Un tremblement de terre de grande intensité a généré des vagues de près de huit mètres de haut qui sont entrées dans la ville. Le tremblement de terre et le raz de marée des îles Vierges ont causé des destructions massives et au moins cinq morts.
Peu de temps après le début du XXe siècle, la ruée des Danois est devenue officielle. En vertu du traité des Antilles danoises de 1917, les États-Unis ont acquis les trois îles principales de l'archipel pour 25 millions de dollars américains.
Année après année, les îles et Frederiksted se sont afro-américanisées jusqu'à la réalité que nous y dévoilons.
Le Frederiksted quelque chose d'américanisé d'aujourd'hui
Aujourd'hui, la ville possède le seul port de croisière de Sainte Croix. Il a développé une existence bipolaire, altérable selon la présence et l'absence de grands navires et l'inondation de visiteurs des États-Unis contigus.
Par une journée sans croisières, nous continuons à naviguer dans le marasme postcolonial intrigant, décadent et séduisant de Frederiksted.
Sorti de nulle part, un groupe de camarades de classe vêtus de costumes scolaires affluent vers la jetée devant le fort. Guidés par un photographe bénévole, ils se consacrent à une production sous le signe de la sensualité académique.
On s'amuse à apprécier leurs poses et leurs expressions quand les cumulus nimbe que tout l'après-midi nous avons vu se lever, a dicté la fin de la récréation.
Pluies tropicales dans les tropiques des Caraïbes
Un batega tropical comme on n'en avait pas attrapé depuis longtemps, punit sans appel Frederiksted. Les étudiants et quelques passants ont à peine le temps d'atteindre les arcades que les Danois ont fait des protecteurs.
Lorsqu'ils s'y réfugient, ils sont déjà trempés, résignés et même quelque peu intimidés par la météo inattendue.
Trois adolescents en maillot de bain surgissent de nulle part. Ils se réfugient juste à côté de nous.
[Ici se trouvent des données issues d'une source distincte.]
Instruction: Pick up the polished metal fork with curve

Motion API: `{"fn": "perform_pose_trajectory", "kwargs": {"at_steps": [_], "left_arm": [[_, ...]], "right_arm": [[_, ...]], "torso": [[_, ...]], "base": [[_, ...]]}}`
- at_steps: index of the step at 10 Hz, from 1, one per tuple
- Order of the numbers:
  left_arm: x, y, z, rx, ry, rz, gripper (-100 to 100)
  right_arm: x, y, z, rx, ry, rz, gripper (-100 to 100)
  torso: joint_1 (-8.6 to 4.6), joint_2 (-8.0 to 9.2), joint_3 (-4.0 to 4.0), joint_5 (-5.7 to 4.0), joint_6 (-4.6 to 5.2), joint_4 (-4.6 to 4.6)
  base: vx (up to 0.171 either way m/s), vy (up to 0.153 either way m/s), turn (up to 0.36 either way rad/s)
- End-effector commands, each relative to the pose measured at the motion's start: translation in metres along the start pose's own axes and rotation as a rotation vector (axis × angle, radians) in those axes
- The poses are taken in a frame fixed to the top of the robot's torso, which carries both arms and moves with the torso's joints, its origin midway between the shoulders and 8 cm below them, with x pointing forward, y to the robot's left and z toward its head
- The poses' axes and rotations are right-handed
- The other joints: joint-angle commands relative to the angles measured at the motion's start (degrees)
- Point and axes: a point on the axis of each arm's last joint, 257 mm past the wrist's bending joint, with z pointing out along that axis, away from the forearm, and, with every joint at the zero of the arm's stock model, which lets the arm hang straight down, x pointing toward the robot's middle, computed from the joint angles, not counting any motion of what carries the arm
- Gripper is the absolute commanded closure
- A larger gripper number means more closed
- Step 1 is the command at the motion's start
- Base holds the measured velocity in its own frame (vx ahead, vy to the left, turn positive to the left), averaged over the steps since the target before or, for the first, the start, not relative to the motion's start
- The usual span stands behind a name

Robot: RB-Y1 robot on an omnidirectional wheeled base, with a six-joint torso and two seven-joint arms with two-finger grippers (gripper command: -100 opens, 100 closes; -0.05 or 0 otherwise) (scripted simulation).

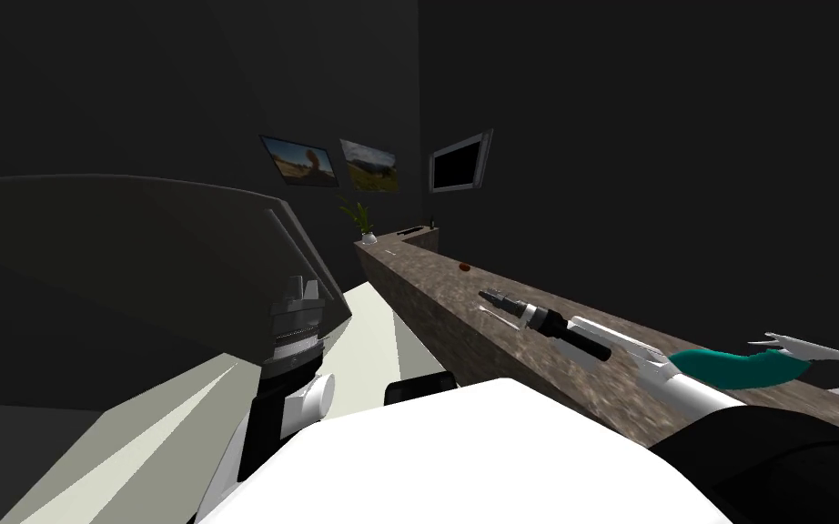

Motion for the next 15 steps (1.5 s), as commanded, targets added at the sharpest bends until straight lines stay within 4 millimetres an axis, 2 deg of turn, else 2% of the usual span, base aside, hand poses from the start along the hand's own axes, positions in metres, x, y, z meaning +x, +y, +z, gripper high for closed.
{"fn": "perform_pose_trajectory", "kwargs": {"at_steps": [1,2,3,5,6,8,9,11,12,15], "left_arm": [[0.0,0.0,0.0,0.0,0.0,0.0,0],[0.0,0.0,0.0,0.0,0.0,0.0,0],[0.0,0.0,0.0,0.0,0.0,0.0,0],[0.0,0.0,0.0,0.0,0.0,0.0,0],[0.0,0.0,0.0,0.0,0.0,0.0,0],[0.0,0.0,0.0,0.0,0.0,0.0,0],[0.0,0.0,0.0,0.0,0.0,0.0,0],[0.0,0.0,0.0,0.0,0.0,0.0,0],[0.0,0.0,0.0,0.0,0.0,0.0,0],[0.0,0.0,0.0,0.0,0.0,0.0,0]], "right_arm": [[0.005,-0.007,-0.003,0.01,0.036,-0.022,-100],[0.017,-0.021,-0.011,0.038,0.09,-0.041,-100],[0.016,-0.021,-0.011,0.036,0.099,-0.051,-100],[0.04,-0.049,-0.032,0.089,0.216,-0.087,-100],[0.038,-0.051,-0.033,0.091,0.228,-0.1,-100],[0.062,-0.079,-0.06,0.148,0.345,-0.124,-100],[0.06,-0.08,-0.061,0.146,0.358,-0.139,-100],[0.082,-0.106,-0.094,0.203,0.479,-0.158,-100],[0.08,-0.107,-0.095,0.202,0.486,-0.168,-100],[0.106,-0.14,-0.153,0.283,0.667,-0.192,-100]], "torso": [[0.0,0.0,0.0,0.0,0.0,0.0],[0.0,0.01,0.0,0.0,0.05,0.0],[0.02,-0.01,0.0,0.01,0.01,0.0],[0.04,-0.01,0.0,0.01,0.02,0.0],[0.04,-0.05,-0.03,0.0,0.0,-0.01],[0.06,-0.03,-0.02,0.02,0.02,0.0],[0.07,-0.06,-0.04,0.01,0.01,-0.02],[0.1,-0.04,-0.02,0.02,0.01,-0.01],[0.11,-0.07,-0.04,0.02,0.02,-0.02],[0.16,-0.06,-0.04,0.04,0.02,-0.01]], "base": [[0.015,-0.002,0.071],[0.018,0.004,0.139],[0.014,0.003,0.091],[0.022,0.011,0.213],[0.02,0.006,0.082],[0.026,0.018,0.167],[0.025,0.013,0.105],[0.028,0.024,0.197],[0.027,0.02,0.086],[0.032,0.035,0.192]]}}
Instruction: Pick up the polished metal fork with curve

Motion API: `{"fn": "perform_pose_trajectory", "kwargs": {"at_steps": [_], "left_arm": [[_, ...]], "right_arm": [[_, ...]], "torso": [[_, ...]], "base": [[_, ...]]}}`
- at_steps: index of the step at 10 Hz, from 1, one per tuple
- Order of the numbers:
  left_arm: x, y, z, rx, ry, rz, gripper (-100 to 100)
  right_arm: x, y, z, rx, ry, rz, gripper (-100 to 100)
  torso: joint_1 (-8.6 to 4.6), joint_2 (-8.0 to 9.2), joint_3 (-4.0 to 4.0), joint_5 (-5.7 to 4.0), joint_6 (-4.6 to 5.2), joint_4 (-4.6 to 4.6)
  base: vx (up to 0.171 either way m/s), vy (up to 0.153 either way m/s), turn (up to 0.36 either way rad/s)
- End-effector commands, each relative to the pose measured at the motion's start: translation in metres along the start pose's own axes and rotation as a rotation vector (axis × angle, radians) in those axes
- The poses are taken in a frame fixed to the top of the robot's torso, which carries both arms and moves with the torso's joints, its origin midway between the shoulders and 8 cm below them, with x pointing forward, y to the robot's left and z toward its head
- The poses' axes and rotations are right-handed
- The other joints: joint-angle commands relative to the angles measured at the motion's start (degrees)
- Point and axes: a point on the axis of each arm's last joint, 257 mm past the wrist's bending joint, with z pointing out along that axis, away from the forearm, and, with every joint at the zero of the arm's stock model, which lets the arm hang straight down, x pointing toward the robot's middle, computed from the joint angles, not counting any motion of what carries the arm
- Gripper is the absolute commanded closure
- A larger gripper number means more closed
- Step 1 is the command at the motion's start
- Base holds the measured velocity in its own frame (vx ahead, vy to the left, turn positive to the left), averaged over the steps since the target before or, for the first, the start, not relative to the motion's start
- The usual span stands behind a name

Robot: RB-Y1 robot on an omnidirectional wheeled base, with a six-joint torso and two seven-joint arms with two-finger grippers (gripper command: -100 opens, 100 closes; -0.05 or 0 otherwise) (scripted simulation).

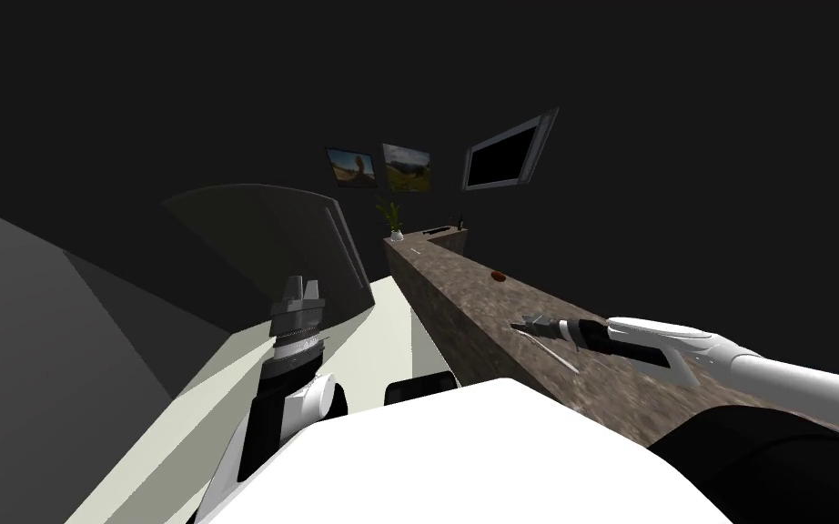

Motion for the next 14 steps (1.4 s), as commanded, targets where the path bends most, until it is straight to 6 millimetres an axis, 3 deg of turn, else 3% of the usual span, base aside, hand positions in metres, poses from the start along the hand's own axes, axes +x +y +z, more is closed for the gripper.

Nous avons échangé quelques mots de circonstance. "Ceci, à cette heure, prend généralement un certain temps !" ils nous alertent comme quelqu'un qui prévient qu'il vaut mieux remonter les jambes.
Un adulte qui arrive dans un pick-up leur lance un cri. Le trio d'adolescents se dit au revoir à la hâte. Allez au sud de la ville, au-dessus de la fourgonnette.
Nous avons encore attendu un peu, pour voir si la météo les contredisait.
Dès que nous avons réalisé à quel point leur raison les aidait, nous nous sommes rendus à la pluie, cherchant le trajet que nous avions organisé pour retourner à Christiansted.